Illumio's Field CTO Raghu Nandakumara emailed some comments about the report. He's gratified by evidence of increasing understanding of resilience, but he's disappointed by the enduring perception gap between business and security:
"The WEF Global Cybersecurity Outlook reinforces two very specific items – both of which are essential to the continued improvement in risk posture overall.
"The first of these is that cyber resilience, despite being a relatively new concept, has seen focused investment and is seen as essential to reducing the amount of residual cyber risk. Furthermore, the importance of cyber resilience has grown as security executives identify their biggest fear to be the collapse of their infrastructure due to a cyber attack. This is a shift we have been encouraging for a while since security capabilities truly deliver value when they are harnessed together to not only provide protection but also ensure that the environment can react and recover from an incident – as it’s this benefit that truly reduces risk and makes possible the change from risk acceptance to risk mitigation.

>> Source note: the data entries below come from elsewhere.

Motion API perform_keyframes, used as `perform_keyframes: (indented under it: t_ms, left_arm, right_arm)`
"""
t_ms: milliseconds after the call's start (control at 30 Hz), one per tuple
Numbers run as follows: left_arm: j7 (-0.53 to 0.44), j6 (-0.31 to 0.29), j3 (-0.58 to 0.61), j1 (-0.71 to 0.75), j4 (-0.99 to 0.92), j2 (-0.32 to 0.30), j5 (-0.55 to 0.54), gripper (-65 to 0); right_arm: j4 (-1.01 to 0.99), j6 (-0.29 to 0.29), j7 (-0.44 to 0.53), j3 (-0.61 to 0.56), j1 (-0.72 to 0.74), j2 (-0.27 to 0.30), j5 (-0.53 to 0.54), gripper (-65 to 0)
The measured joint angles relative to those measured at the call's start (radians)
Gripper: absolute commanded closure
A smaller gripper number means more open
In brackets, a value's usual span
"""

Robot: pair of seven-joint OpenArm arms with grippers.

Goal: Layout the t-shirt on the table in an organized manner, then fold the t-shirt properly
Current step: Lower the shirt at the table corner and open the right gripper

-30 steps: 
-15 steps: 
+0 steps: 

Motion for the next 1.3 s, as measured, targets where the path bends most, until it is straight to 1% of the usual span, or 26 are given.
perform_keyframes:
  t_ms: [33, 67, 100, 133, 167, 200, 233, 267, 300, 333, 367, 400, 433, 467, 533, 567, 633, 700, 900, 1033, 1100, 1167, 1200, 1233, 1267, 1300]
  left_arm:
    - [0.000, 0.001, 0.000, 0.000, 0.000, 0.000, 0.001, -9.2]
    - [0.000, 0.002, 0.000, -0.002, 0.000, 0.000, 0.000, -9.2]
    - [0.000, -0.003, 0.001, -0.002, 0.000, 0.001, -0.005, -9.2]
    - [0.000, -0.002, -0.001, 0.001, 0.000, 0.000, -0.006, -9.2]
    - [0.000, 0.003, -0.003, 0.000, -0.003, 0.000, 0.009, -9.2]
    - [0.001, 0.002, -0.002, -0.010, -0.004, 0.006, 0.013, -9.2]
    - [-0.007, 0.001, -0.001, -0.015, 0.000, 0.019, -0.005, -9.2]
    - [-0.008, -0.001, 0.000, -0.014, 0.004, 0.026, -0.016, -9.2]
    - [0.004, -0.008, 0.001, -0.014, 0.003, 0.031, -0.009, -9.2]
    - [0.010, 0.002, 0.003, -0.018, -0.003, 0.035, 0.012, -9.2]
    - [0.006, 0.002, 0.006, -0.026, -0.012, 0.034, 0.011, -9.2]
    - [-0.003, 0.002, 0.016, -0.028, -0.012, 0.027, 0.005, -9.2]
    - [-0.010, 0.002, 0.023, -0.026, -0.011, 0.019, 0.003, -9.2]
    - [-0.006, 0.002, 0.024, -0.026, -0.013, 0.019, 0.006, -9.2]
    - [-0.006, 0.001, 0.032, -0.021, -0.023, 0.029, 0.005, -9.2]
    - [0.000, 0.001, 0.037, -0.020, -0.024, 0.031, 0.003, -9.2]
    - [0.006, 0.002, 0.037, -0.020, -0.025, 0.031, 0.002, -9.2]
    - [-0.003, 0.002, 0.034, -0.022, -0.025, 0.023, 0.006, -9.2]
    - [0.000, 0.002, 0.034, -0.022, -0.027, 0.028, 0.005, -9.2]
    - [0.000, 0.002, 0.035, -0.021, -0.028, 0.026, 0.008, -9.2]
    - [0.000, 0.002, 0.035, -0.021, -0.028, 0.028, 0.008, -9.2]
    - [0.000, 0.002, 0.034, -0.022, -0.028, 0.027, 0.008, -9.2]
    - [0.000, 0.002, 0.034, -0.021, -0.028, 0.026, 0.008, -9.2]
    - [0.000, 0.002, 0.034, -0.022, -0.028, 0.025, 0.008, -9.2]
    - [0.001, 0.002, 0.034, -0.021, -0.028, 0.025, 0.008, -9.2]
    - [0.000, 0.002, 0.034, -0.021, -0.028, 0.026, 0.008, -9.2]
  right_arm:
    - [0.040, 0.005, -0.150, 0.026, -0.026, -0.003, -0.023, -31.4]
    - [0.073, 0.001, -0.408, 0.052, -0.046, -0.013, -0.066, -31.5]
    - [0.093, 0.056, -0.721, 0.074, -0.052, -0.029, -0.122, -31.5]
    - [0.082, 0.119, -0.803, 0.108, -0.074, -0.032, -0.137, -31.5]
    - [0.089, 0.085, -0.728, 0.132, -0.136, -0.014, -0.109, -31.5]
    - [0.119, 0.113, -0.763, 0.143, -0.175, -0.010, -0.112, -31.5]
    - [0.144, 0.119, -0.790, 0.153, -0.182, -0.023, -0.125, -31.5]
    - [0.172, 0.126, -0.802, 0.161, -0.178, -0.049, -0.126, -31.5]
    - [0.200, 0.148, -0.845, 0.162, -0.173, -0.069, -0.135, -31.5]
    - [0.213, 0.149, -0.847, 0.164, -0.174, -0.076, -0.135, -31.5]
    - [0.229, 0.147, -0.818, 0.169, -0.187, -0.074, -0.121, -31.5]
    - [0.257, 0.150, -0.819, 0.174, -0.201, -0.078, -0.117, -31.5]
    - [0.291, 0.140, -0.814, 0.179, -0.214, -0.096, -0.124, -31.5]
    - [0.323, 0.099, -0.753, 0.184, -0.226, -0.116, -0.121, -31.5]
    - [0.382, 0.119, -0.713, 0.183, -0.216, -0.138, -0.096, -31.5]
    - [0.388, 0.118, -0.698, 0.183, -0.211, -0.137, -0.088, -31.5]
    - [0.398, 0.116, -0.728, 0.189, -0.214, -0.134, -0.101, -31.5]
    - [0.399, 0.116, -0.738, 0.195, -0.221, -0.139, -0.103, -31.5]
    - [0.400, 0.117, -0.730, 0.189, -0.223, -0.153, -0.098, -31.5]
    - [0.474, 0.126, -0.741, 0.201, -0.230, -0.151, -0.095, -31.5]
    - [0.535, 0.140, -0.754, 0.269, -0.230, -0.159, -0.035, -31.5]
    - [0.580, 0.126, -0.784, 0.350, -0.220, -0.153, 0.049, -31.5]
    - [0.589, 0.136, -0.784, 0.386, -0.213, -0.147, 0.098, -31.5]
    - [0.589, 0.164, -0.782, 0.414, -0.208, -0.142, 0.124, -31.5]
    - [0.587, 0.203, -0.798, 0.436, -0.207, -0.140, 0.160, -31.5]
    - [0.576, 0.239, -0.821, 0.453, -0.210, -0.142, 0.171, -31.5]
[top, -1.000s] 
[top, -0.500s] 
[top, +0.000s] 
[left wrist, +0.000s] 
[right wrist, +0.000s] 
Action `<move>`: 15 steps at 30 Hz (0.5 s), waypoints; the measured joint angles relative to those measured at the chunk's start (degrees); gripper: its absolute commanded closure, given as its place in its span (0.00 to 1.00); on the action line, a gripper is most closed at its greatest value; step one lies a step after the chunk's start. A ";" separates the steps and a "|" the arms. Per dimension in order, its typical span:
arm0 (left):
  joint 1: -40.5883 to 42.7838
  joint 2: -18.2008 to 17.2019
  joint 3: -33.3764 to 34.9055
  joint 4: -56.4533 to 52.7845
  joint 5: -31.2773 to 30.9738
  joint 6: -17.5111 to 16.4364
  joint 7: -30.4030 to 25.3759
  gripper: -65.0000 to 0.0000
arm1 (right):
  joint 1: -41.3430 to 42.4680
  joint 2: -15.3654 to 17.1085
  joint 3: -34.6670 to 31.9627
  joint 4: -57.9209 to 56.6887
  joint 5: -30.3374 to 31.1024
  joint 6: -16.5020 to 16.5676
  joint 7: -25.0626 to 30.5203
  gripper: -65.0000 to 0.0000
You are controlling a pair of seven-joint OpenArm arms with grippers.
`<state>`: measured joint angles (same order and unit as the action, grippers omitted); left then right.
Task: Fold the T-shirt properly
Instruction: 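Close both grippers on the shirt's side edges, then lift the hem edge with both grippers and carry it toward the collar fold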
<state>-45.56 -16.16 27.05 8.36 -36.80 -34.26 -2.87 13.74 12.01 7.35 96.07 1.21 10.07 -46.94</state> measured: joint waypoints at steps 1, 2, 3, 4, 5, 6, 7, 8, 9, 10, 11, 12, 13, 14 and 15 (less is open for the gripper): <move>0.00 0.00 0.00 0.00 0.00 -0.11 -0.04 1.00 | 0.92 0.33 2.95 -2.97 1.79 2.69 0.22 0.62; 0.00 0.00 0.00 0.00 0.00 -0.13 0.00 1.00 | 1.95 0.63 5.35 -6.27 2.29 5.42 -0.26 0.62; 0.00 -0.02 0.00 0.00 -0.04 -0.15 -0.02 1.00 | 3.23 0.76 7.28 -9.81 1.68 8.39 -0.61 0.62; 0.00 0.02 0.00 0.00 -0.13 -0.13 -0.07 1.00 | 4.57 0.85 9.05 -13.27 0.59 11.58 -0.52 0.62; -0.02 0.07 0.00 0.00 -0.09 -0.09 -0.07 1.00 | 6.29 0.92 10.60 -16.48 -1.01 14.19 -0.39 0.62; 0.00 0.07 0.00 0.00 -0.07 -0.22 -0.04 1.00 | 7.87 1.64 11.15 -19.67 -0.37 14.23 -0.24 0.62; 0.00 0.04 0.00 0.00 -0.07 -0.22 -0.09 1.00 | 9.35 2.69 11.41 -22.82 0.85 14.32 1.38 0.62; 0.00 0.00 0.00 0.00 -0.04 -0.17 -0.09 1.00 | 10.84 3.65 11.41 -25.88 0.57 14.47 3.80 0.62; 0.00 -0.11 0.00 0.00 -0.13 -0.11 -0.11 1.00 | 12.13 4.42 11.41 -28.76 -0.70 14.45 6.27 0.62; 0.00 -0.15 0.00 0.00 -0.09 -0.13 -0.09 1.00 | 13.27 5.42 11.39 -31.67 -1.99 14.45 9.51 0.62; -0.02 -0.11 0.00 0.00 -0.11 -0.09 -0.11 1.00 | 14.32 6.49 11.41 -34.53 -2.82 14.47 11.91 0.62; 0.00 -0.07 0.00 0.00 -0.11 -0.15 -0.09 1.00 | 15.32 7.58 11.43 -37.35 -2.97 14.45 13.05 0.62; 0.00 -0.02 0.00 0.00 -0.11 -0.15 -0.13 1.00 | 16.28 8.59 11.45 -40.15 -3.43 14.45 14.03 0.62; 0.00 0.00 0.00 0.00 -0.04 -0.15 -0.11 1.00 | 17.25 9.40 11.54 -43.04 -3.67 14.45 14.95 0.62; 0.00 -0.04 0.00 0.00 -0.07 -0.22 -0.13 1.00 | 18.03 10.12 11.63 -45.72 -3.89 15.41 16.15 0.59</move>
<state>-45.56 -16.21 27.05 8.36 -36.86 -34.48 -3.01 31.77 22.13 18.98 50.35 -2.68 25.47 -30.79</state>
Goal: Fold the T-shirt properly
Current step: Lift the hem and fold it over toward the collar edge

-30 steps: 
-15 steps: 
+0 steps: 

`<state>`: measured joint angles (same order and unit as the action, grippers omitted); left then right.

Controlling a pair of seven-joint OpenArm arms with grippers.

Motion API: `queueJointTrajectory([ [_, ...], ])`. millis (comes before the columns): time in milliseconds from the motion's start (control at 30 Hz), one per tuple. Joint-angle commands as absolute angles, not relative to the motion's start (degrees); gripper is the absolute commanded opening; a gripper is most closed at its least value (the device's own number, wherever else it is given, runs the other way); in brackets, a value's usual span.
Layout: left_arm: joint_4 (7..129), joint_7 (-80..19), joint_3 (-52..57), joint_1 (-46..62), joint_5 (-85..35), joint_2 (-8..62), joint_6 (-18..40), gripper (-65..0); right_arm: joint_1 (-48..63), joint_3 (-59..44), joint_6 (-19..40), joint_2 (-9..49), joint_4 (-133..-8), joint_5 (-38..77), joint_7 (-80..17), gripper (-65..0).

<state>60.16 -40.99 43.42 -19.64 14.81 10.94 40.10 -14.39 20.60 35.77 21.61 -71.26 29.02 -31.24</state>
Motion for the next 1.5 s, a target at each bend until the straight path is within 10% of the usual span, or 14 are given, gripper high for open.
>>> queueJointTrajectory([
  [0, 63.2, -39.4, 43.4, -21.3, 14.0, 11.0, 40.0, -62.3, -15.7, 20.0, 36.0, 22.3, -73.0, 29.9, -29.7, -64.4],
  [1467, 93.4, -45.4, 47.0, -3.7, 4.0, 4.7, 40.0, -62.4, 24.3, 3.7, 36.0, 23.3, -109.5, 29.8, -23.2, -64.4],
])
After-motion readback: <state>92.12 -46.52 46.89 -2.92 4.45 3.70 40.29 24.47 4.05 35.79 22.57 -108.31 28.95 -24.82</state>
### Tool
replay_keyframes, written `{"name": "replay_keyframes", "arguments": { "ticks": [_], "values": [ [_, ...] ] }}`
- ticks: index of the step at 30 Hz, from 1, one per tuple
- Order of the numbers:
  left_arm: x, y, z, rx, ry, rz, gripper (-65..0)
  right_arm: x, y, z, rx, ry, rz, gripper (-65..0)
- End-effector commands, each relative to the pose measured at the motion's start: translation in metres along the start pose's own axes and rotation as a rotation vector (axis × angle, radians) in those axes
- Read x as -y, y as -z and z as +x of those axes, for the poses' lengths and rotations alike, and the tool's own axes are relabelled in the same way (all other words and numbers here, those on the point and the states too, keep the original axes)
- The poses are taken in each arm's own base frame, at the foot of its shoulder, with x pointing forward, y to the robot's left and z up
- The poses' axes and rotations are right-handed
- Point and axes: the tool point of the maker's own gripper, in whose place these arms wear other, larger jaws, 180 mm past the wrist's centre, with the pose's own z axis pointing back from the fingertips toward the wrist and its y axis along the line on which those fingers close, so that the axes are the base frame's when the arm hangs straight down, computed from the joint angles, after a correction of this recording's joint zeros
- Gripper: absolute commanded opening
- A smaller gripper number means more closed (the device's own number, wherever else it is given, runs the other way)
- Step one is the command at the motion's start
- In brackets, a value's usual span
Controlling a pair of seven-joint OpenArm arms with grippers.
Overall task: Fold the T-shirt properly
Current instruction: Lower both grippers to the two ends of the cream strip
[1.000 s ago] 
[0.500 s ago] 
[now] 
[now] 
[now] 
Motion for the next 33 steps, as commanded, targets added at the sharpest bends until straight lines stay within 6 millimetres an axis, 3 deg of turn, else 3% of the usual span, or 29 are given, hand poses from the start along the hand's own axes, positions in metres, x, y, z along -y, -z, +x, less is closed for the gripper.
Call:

"The second key takeaway, and this is more disappointing, is that cyber risks are still treated as technology risks by the majority of business leaders as opposed to enterprise risks that directly impact the business. This is a significant awareness hurdle we need to overcome if cybersecurity is to get the appropriate amount of C-level attention.
"Importantly, the attention should not come on the back of an incident – i.e., after the bottom line has been affected – but rather business leaders should understand the correlation between cyber risk and enterprise risk, and invest in reducing the former as a way of improving the latter. From this perspective, security should always be framed in the context of the business it is supporting – and being able to understand and articulate this context is the responsibility of both security and business leaders.”